In [107]:
# import libraries
import pandas as pd
from math import sqrt
from tqdm import tqdm

In [4]:
# read in the data
df = pd.read_csv("AB_test_data.csv")

In [5]:
# inspect data
df.head()

Unnamed: 0,Variant,purchase_TF,date,id
0,A,False,2019-12-26,0x6f9421
1,A,False,2019-08-16,0x59d442
2,A,True,2019-03-18,0x6db8f8
3,A,False,2019-02-13,0x68245d
4,A,False,2019-09-28,0x28566e


In [6]:
df['purchase_TF'].value_counts()

False    46416
True      8584
Name: purchase_TF, dtype: int64

So it looks like 8584 people converted, and 46416 did not.

In [7]:
df['Variant'].value_counts()

A    50000
B     5000
Name: Variant, dtype: int64

So in the experiment, 5000 users received the treatment.

Hypothesis setup:
    - Null Hypothesis: Variant B and Variant A had the same conversion rates
    - Alternative hypothesis: Variant B had a higher conversion rate than Variant A

#### Conduct A/B Test

In [8]:
p_treatment = df[df["Variant"]=="B"]['purchase_TF'].sum()/len(df[df["Variant"]=="B"]['purchase_TF'])

In [11]:
p_varA = df[df["Variant"]=="A"]['purchase_TF'].sum()/len(df[df["Variant"]=="A"]['purchase_TF'])

In [13]:
n = len(df[df["Variant"]=="B"]['purchase_TF'])

In [38]:
z = (p_treatment-p_varA)/(((p_varA*(1-p_varA))/n)**0.5)

In [40]:
p_varA

0.15206

In [39]:
z

8.692151285198767

With 95% confidence level, Z0.05 = 1.64. Reject null if z > 1.64. Since z is 8.7, **we reject the null hypothesis and conclude that at 95% confidence level, variant B generates more conversion than variant A.**

#### Optimal Sample Size

In [104]:
# Calculate optumal sample size
t_alpha = 1.96
t_beta = 0.842
p0 = p_varA
p1 = p_treatment
delta = 0.2
p_bar = (p0+p1)/2

# plug into the formula
n_star = ((t_alpha*((2*p_bar*(1-p_bar))**.5)+(t_beta*((p0*(1-p0)+p1*(1-p1))**.5)))**2)*(delta**-2)
print("The optimal sample size for each segment is {}".format(n_star))

The optimal sample size for each segment is 56.396096281610525


In [80]:
# seperate treatment and control groups
A = df[df["Variant"]=="A"]
B = df[df["Variant"]=="B"]

In [83]:
# get sample from each group
sample_A = A.sample(n=57,random_state=42)
sample_B = B.sample(n=57,random_state=42)

In [158]:
# test 

log = []
for i in range(10000):
    n = 900
    sample_A = A.sample(n=57)
    sample_B = B.sample(n=n)

    convA = sample_A['purchase_TF'].sum()/57
    convB = sample_B['purchase_TF'].sum()/n

    z_sample = (convB-p_varA)/(((p_varA*(1-p_varA))/n)**0.5)
    if z_sample >= 1.64:
#         print("We reject the null hypothesis.
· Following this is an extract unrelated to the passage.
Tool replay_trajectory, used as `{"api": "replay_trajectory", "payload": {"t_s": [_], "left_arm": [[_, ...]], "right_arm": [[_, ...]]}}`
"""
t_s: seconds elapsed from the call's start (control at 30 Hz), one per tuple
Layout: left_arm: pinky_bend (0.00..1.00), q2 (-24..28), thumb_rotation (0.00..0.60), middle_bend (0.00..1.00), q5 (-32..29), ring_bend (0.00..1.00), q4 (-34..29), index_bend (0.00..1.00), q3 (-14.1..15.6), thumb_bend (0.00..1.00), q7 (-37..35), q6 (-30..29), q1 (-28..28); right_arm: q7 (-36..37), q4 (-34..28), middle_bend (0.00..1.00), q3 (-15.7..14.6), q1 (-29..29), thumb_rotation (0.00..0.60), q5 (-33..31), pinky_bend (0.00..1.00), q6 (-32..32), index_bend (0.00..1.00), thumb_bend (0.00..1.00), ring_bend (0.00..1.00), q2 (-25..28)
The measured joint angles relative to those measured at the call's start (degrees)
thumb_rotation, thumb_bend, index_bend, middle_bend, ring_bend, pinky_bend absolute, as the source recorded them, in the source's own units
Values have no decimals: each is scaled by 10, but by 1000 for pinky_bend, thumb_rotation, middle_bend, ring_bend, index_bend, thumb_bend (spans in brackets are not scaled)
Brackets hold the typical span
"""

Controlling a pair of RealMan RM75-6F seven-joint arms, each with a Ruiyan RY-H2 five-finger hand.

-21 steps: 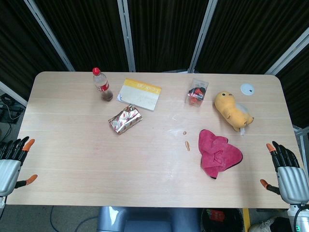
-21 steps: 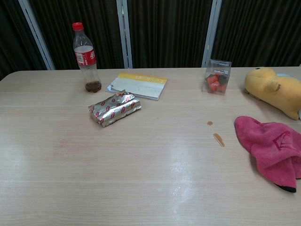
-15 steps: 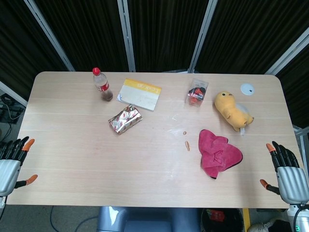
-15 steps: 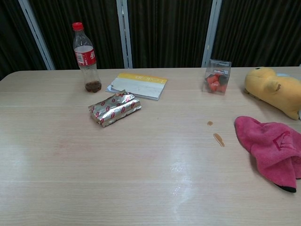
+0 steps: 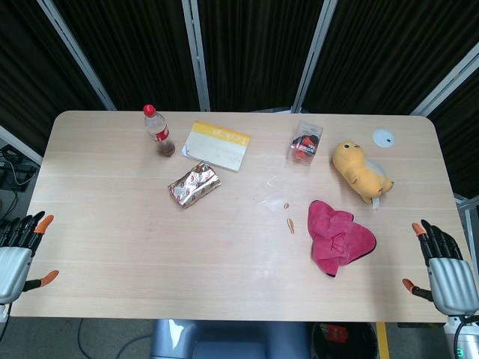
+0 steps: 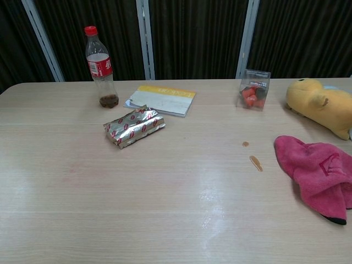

Challenger wins!")
        log.append(1)
    else:
#         print("Old version wins!")
        log.append(0)
        
        
print("The challenger wins {}% of the time.".format(sum(log)/len(log)*100))

The challenger wins 98.24000000000001% of the time.


In [166]:
# test 

log = []
for i in range(10000):
    n = 57*10
    sample_A = A.sample(n=n)
    sample_B = B.sample(n=n)

    convA = sample_A['purchase_TF'].sum()/n
    convB = sample_B['purchase_TF'].sum()/n
    p_bar_test = (convA+convB)/2

    z_sample = (convB-convA)/(((p_bar_test*(1-p_bar_test))*(2/n)**0.5))
    
    if z_sample >= 1.64:
#         print("We reject the null hypothesis. Challenger wins!")
        log.append(1)
    else:
#         print("Old version wins!")
        log.append(0)
        
        
print("The challenger wins {}% of the time.".format(sum(log)/len(log)*100))

The challenger wins 91.75% of the time.